- _ASSIGNMENT_
Lines below starting with the line with "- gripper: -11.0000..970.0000" and going on through the line with "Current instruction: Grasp" must be output exactly; the rest of the records must be left out.

### EXTRACTED INFORMATION ###

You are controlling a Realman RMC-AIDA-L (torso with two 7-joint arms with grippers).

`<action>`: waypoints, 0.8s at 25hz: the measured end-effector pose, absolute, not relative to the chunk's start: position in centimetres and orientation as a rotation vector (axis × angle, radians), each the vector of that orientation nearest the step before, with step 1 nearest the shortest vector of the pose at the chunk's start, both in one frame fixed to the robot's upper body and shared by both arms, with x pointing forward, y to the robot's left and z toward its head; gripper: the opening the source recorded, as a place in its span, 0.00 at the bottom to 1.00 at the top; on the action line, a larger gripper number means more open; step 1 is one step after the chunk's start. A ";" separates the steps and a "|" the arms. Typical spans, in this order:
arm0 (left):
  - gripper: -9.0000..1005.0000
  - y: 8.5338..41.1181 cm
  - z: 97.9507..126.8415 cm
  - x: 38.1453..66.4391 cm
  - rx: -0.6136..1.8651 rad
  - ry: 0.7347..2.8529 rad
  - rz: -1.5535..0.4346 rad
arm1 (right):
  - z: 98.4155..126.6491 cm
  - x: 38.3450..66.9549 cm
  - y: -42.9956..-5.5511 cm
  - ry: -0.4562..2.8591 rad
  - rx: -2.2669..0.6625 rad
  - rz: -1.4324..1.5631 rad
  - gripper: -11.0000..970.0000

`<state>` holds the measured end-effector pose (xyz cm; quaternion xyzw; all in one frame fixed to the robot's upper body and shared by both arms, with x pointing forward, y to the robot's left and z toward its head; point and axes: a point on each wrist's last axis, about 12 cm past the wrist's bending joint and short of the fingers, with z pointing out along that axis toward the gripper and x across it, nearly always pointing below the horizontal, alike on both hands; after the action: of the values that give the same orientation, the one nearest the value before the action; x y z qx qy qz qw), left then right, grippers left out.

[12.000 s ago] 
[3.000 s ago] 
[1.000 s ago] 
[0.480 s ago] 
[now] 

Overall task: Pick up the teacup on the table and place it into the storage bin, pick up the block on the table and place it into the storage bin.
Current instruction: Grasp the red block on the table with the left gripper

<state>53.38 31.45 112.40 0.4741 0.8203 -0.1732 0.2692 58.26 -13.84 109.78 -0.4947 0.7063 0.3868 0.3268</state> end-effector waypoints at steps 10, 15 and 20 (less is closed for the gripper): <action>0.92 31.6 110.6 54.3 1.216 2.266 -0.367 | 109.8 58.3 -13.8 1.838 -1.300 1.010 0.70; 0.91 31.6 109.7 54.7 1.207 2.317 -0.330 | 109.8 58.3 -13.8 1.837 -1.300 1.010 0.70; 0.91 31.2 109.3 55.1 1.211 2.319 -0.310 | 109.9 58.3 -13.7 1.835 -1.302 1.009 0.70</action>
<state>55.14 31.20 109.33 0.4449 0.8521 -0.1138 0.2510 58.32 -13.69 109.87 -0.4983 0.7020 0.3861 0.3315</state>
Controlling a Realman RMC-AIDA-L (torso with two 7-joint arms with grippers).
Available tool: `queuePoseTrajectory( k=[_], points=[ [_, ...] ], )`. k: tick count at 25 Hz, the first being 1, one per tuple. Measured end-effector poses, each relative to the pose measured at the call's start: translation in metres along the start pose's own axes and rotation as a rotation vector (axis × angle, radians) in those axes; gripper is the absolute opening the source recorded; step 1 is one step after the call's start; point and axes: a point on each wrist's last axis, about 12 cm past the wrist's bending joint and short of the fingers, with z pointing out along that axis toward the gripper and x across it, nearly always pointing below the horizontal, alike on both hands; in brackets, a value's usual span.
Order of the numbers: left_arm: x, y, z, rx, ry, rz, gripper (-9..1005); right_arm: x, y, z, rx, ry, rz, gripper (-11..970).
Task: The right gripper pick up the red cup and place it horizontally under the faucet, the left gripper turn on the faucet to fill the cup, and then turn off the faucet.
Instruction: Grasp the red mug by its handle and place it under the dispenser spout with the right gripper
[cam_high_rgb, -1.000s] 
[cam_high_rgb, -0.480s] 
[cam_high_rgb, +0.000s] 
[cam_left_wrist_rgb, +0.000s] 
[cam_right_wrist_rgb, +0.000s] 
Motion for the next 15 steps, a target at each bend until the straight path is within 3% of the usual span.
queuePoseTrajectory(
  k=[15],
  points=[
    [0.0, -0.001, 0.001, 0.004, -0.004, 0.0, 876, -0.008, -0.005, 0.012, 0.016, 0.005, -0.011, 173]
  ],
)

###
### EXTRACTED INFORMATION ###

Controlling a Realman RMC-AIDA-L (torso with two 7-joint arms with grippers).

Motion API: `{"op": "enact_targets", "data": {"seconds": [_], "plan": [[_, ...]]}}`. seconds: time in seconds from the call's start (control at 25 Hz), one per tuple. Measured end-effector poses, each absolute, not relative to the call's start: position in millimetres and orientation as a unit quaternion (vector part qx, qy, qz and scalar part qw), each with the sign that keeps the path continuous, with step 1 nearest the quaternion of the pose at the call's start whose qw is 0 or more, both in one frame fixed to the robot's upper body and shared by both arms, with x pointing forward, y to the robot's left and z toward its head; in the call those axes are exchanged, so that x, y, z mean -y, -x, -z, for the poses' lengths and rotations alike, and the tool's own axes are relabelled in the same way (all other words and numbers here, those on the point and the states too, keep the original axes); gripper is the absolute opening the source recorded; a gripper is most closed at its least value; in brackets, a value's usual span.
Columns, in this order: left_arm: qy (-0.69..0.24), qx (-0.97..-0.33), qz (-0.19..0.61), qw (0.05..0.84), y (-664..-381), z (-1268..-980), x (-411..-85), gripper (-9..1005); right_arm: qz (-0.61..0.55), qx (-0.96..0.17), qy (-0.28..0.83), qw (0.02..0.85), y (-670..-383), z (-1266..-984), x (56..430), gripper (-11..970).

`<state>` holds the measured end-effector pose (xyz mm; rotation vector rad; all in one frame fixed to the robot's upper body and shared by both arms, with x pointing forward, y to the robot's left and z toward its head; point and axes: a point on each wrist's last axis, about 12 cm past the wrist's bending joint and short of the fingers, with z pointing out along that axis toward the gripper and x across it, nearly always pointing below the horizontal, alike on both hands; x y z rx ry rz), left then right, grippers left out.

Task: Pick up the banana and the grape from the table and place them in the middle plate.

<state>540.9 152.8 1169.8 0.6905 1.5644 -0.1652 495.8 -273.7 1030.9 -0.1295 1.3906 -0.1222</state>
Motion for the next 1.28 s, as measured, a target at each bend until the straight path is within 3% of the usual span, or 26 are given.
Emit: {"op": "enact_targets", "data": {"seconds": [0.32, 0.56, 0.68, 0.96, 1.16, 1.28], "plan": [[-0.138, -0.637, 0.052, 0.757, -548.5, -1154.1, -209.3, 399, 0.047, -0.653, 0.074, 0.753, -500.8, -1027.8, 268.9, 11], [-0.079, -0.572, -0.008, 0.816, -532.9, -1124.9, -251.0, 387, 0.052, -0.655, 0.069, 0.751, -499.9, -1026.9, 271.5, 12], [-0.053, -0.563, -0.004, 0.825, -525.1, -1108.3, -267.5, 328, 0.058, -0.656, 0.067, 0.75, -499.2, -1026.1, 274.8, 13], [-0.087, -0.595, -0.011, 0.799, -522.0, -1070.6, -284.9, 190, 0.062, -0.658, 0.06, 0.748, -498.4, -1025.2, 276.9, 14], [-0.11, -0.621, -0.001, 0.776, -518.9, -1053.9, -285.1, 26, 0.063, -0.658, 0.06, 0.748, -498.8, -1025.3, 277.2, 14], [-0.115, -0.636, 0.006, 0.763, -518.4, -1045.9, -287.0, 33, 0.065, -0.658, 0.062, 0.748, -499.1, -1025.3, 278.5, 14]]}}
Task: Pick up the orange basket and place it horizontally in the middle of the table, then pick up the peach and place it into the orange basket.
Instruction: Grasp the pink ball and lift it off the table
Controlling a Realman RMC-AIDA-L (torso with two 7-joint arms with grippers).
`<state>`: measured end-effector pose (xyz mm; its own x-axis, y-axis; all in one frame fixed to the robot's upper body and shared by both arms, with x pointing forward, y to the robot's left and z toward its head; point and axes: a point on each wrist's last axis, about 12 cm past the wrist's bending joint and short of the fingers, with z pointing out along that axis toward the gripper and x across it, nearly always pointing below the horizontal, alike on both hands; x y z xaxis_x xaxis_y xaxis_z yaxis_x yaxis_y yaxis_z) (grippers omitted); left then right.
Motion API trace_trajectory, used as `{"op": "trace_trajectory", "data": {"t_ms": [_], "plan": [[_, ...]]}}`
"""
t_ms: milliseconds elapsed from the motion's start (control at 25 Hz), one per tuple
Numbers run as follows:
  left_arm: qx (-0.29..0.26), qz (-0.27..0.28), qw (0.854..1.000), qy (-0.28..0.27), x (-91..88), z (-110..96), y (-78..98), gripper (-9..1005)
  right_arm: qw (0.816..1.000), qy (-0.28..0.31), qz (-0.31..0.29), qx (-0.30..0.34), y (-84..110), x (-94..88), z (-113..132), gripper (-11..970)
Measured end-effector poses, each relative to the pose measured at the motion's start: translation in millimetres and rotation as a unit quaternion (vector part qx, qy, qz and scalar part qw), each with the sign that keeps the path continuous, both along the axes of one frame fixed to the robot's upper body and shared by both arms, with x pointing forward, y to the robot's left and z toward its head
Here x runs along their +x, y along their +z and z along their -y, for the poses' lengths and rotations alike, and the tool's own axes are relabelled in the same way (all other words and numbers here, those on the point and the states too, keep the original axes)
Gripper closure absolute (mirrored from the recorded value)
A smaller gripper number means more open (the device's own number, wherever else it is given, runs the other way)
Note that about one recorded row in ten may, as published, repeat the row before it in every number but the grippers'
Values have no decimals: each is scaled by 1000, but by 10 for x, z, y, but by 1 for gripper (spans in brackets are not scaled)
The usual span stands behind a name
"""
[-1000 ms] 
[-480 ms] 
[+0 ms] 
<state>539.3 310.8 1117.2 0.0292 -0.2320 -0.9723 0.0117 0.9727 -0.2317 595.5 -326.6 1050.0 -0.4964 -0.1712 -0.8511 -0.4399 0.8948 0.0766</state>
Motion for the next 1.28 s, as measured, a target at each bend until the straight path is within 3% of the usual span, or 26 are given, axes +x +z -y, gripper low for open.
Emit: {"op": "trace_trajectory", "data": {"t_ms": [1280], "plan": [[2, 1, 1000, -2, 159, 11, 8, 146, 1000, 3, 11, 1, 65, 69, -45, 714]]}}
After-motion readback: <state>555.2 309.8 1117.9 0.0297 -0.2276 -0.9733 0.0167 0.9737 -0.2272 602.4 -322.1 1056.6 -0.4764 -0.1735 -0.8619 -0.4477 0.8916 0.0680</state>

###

- _RESULT OF THIS TASK_
  - gripper: -11.0000..970.0000

`<state>` holds the measured end-effector pose (xyz cm; quaternion xyzw; all in one frame fixed to the robot's upper body and shared by both arms, with x pointing forward, y to the robot's left and z toward its head; point and axes: a point on each wrist's last axis, about 12 cm past the wrist's bending joint and short of the fingers, with z pointing out along that axis toward the gripper and x across it, nearly always pointing below the horizontal, alike on both hands; after the action: of the values that give the same orientation, the one nearest the value before the action; x y z qx qy qz qw), left then right, grippers left out.

[12.000 s ago] 
[3.000 s ago] 
[1.000 s ago] 
[0.480 s ago] 
[now] 

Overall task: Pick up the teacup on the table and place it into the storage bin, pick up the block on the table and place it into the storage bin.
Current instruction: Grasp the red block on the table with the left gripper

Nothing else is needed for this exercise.